YOUR ASSIGNMENT » Repeat every entry word for word. Images do not belong in the copy.

(Stored dataset items)

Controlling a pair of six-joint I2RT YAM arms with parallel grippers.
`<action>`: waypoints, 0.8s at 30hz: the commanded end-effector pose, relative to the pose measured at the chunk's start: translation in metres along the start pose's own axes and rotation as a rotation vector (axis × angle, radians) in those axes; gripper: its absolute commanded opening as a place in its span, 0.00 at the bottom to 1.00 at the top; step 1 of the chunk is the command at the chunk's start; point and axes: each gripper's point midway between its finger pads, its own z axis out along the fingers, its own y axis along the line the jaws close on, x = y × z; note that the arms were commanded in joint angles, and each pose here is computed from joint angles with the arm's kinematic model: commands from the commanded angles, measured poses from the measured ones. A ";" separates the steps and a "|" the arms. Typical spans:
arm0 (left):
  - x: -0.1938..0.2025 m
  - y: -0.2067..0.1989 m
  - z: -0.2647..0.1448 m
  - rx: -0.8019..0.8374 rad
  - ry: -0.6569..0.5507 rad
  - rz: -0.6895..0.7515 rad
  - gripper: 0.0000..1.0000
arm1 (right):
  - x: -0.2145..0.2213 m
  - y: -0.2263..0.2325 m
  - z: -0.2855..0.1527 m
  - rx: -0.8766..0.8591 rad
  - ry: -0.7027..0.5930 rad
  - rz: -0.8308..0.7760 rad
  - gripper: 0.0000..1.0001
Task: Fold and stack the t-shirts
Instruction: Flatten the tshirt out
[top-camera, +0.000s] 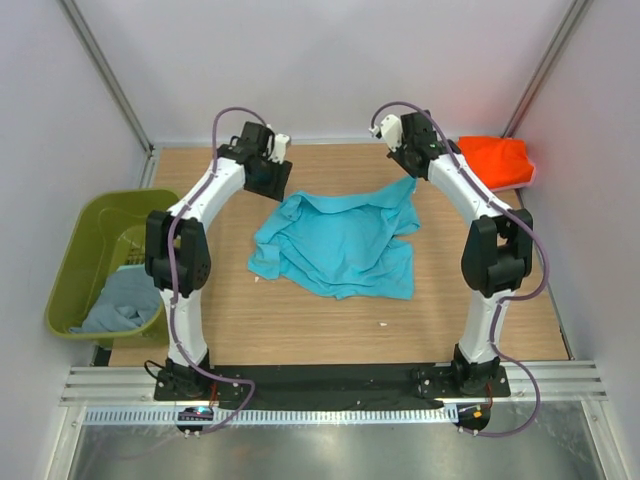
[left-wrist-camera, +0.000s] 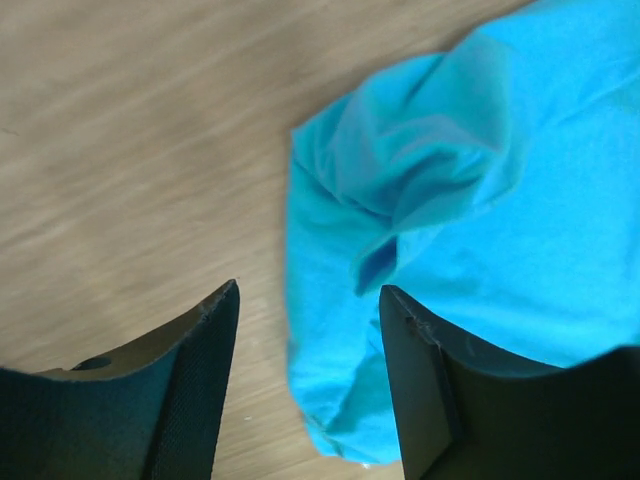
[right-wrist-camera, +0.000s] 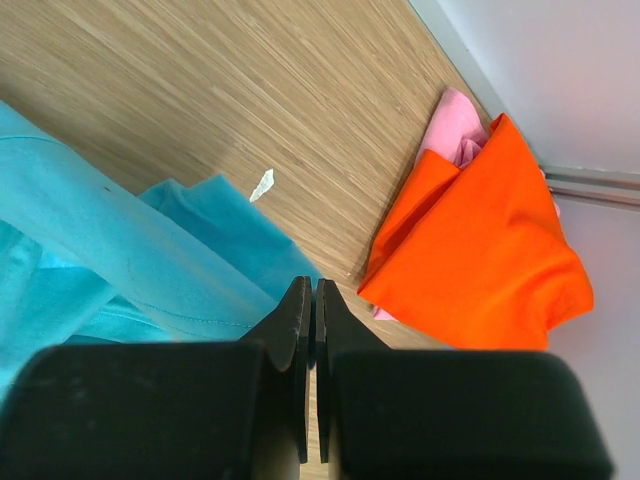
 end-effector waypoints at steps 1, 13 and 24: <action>0.028 -0.037 -0.003 0.297 0.098 -0.224 0.58 | -0.013 -0.010 0.005 0.030 -0.039 0.035 0.01; 0.023 -0.052 -0.002 0.521 0.088 -0.339 0.52 | -0.007 -0.014 0.014 0.037 -0.010 0.036 0.01; 0.012 -0.035 0.012 0.445 0.062 -0.312 0.48 | -0.008 -0.019 0.011 0.050 -0.008 0.039 0.01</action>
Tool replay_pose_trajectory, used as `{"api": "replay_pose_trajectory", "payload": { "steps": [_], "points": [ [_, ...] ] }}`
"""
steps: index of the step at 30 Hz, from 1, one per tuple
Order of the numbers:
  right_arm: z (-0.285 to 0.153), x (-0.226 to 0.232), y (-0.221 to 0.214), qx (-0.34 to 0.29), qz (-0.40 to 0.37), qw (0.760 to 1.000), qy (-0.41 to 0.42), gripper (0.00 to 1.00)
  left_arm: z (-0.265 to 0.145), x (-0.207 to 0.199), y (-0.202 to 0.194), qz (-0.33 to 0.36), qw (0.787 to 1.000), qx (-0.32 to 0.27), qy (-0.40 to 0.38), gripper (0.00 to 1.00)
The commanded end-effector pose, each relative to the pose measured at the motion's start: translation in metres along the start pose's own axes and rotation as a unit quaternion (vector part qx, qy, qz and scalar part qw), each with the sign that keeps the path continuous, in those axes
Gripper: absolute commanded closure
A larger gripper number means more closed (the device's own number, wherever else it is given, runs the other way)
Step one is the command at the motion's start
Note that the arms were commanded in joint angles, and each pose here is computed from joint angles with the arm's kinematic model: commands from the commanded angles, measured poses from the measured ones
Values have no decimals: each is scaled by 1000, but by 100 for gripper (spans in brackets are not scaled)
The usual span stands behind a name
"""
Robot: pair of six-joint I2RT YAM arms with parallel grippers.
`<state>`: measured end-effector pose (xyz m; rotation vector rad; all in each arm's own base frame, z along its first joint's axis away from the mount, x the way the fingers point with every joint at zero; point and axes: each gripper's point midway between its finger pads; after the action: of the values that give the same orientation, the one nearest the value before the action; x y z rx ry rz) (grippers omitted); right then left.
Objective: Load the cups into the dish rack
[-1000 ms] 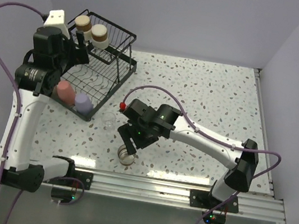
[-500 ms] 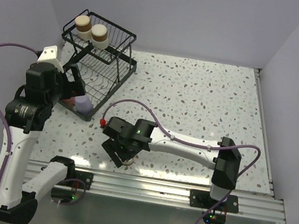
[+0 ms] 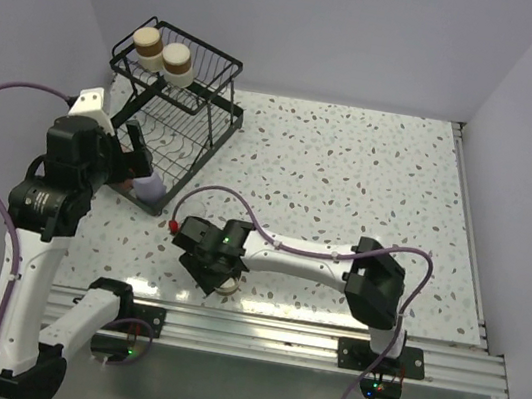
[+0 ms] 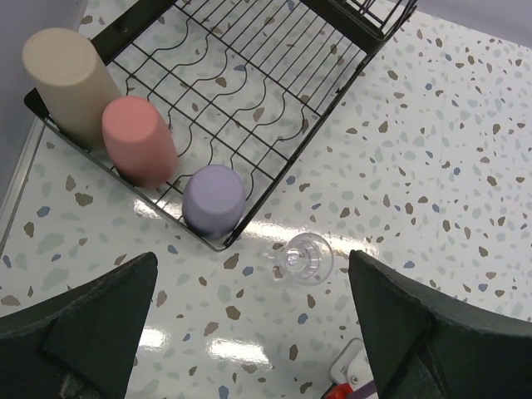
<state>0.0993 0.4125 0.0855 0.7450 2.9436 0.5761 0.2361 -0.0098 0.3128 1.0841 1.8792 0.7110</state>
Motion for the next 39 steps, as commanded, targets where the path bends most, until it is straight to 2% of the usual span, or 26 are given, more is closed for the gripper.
{"api": "replay_pose_trajectory", "payload": {
  "steps": [1,2,4,6,9,13,16,18,21,24,26,27,29,30,32,33,35,36,37,39],
  "points": [
    [14,-10,0,-1,-16,1000,-25,55,0,-1,8,12,1000,-4,2,0],
    [16,-12,-1,1,-17,999,-28,67,1,-2,9,14,1000,-4,3,0],
    [18,-14,-3,6,-18,999,-37,78,3,-3,12,19,1000,-6,3,0],
    [16,-20,-3,8,-18,998,-53,98,6,-5,14,20,1000,-6,2,0],
    [0,-28,7,-9,-21,997,-74,100,11,-8,15,20,1000,-5,-1,0],
    [-65,-45,46,-86,-8,991,-106,100,13,-19,19,22,999,-3,-25,0],
    [-115,-65,65,-131,40,986,-98,100,9,-34,25,21,998,-3,-59,0],
    [-140,-96,69,-150,91,980,-94,100,7,-44,32,18,996,-14,-83,0],
    [-182,-135,67,-194,170,964,-69,100,-1,-77,39,8,987,-12,-162,0],
    [-232,-164,65,-262,220,938,-46,100,0,-115,46,-10,969,3,-247,0],
    [-267,-177,65,-314,242,918,-28,100,2,-143,41,-20,947,38,-317,0],
    [-277,-180,64,-326,255,910,-20,100,-8,-166,50,-31,925,35,-377,0],
    [-298,-195,64,-361,276,891,-17,100,1,-181,46,-49,905,51,-420,0],
    [-308,-192,61,-375,285,882,1,100,-8,-197,56,-59,882,41,-466,0],
    [-324,-210,59,-410,308,858,5,100,8,-205,49,-76,869,62,-485,0],
    [-324,-206,52,-411,327,850,36,100,8,-212,52,-80,860,61,-501,0],
    [-331,-230,46,-438,361,822,52,100,21,-224,43,-78,852,78,-512,0],
    [-318,-236,39,-430,400,806,78,100,22,-231,40,-74,848,82,-519,0],
    [-336,-230,45,-467,378,791,116,100,28,-242,30,-69,843,100,-525,0],
    [-332,-245,37,-476,419,760,141,100,31,-255,19,-57,836,116,-533,0]
  ]
}}
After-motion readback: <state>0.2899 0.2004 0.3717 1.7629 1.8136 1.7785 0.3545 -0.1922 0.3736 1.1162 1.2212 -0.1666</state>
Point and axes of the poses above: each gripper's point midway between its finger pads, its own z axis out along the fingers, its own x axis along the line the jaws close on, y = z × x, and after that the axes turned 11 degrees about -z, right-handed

SOLVED PROBLEM »
Controlling a pair of six-joint I2RT YAM arms with parallel grippers.
`<action>`: waypoints, 0.8s at 30hz: the commanded end-effector pose, relative to the pose measured at the chunk's start: translation in metres along the start pose's own axes and rotation as a rotation vector (axis × angle, radians) in those axes; gripper: its absolute commanded opening as a place in its span, 0.00 at the bottom to 1.00 at the top; step 1 of the chunk is the command at the chunk's start; point and axes: each gripper's point midway between its finger pads, its own z axis out along the fingers, its own y axis along the line the jaws close on, x = y × z; note that the arms were commanded in joint angles, and each pose here is computed from joint angles with the arm's kinematic model: commands from the commanded angles, measured poses from the measured ones. A ";" separates the steps and a "|" the arms. Typical spans:
arm0 (left):
  - x: -0.1938..0.2025 m
  - y: -0.2067..0.1989 m
  - z: -0.2647..0.1448 m
  - rx: -0.8019..0.8374 rad
  - ry: -0.6569..0.5507 rad
  - rz: -0.6895..0.7515 rad
  - gripper: 0.0000..1.0000
arm1 (right):
  - x: -0.2145..0.2213 m
  - y: -0.2263..0.2325 m
  - z: -0.2855..0.1527 m
  - rx: -0.8766..0.8591 rad
  - ry: -0.7027..0.5930 rad
  - rz: -0.8308..0.7760 rad
  - gripper: 0.0000..1.0001
Task: Fold and stack the t-shirts
Instruction: Flatten the tshirt out
[top-camera, +0.000s] 
[left-wrist-camera, +0.000s] 
[right-wrist-camera, +0.000s] 
 end-effector waypoints at steps 1, 13 and 24: <action>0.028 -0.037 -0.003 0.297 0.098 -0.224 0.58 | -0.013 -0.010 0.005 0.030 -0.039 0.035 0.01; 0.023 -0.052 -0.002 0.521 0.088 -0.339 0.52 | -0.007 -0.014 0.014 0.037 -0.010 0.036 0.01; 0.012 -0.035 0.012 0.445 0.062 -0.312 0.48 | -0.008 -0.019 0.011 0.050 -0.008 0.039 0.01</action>
Tool replay_pose_trajectory, used as `{"api": "replay_pose_trajectory", "payload": { "steps": [_], "points": [ [_, ...] ] }}`
"""
steps: index of the step at 30 Hz, from 1, one per tuple
Order of the numbers:
  right_arm: z (-0.285 to 0.153), x (-0.226 to 0.232), y (-0.221 to 0.214), qx (-0.34 to 0.29), qz (-0.40 to 0.37), qw (0.760 to 1.000), qy (-0.41 to 0.42), gripper (0.00 to 1.00)
  left_arm: z (-0.265 to 0.145), x (-0.207 to 0.199), y (-0.202 to 0.194), qz (-0.33 to 0.36), qw (0.787 to 1.000), qx (-0.32 to 0.27), qy (-0.40 to 0.38), gripper (0.00 to 1.00)
The commanded end-effector pose, each relative to the pose measured at the motion's start: translation in metres along the start pose's own axes and rotation as a unit quaternion (vector part qx, qy, qz and scalar part qw), each with the sign that keeps the path continuous, in those axes
Gripper: absolute commanded closure
A larger gripper number means more closed (the device's own number, wherever else it is given, runs the other way)
Step one is the command at the motion's start
Note that the arms were commanded in joint angles, and each pose here is computed from joint angles with the arm's kinematic model: commands from the commanded angles, measured poses from the measured ones
Values have no decimals: each is scaled by 1000, but by 100 for gripper (spans in brackets are not scaled)
The usual span stands behind a name
"""
Robot: pair of six-joint I2RT YAM arms with parallel grippers.
`<state>`: measured end-effector pose (xyz m; rotation vector rad; all in each arm's own base frame, z along its first joint's axis away from the mount, x the way the fingers point with every joint at zero; point and axes: each gripper's point midway between its finger pads; after the action: of the values that give the same orientation, the one nearest the value before the action; x y z rx ry rz) (grippers omitted); right then left.
Objective: Load the cups into the dish rack
[-1000 ms] 
[-500 ms] 
[+0 ms] 
[+0 ms] 
<state>0.0993 0.4125 0.0855 0.7450 2.9436 0.5761 0.2361 -0.0098 0.3128 1.0841 1.8792 0.7110</state>
Motion for the next 39 steps, as commanded, targets where the path bends most, until it is straight to 2% of the usual span, or 26 are given, more is closed for the gripper.
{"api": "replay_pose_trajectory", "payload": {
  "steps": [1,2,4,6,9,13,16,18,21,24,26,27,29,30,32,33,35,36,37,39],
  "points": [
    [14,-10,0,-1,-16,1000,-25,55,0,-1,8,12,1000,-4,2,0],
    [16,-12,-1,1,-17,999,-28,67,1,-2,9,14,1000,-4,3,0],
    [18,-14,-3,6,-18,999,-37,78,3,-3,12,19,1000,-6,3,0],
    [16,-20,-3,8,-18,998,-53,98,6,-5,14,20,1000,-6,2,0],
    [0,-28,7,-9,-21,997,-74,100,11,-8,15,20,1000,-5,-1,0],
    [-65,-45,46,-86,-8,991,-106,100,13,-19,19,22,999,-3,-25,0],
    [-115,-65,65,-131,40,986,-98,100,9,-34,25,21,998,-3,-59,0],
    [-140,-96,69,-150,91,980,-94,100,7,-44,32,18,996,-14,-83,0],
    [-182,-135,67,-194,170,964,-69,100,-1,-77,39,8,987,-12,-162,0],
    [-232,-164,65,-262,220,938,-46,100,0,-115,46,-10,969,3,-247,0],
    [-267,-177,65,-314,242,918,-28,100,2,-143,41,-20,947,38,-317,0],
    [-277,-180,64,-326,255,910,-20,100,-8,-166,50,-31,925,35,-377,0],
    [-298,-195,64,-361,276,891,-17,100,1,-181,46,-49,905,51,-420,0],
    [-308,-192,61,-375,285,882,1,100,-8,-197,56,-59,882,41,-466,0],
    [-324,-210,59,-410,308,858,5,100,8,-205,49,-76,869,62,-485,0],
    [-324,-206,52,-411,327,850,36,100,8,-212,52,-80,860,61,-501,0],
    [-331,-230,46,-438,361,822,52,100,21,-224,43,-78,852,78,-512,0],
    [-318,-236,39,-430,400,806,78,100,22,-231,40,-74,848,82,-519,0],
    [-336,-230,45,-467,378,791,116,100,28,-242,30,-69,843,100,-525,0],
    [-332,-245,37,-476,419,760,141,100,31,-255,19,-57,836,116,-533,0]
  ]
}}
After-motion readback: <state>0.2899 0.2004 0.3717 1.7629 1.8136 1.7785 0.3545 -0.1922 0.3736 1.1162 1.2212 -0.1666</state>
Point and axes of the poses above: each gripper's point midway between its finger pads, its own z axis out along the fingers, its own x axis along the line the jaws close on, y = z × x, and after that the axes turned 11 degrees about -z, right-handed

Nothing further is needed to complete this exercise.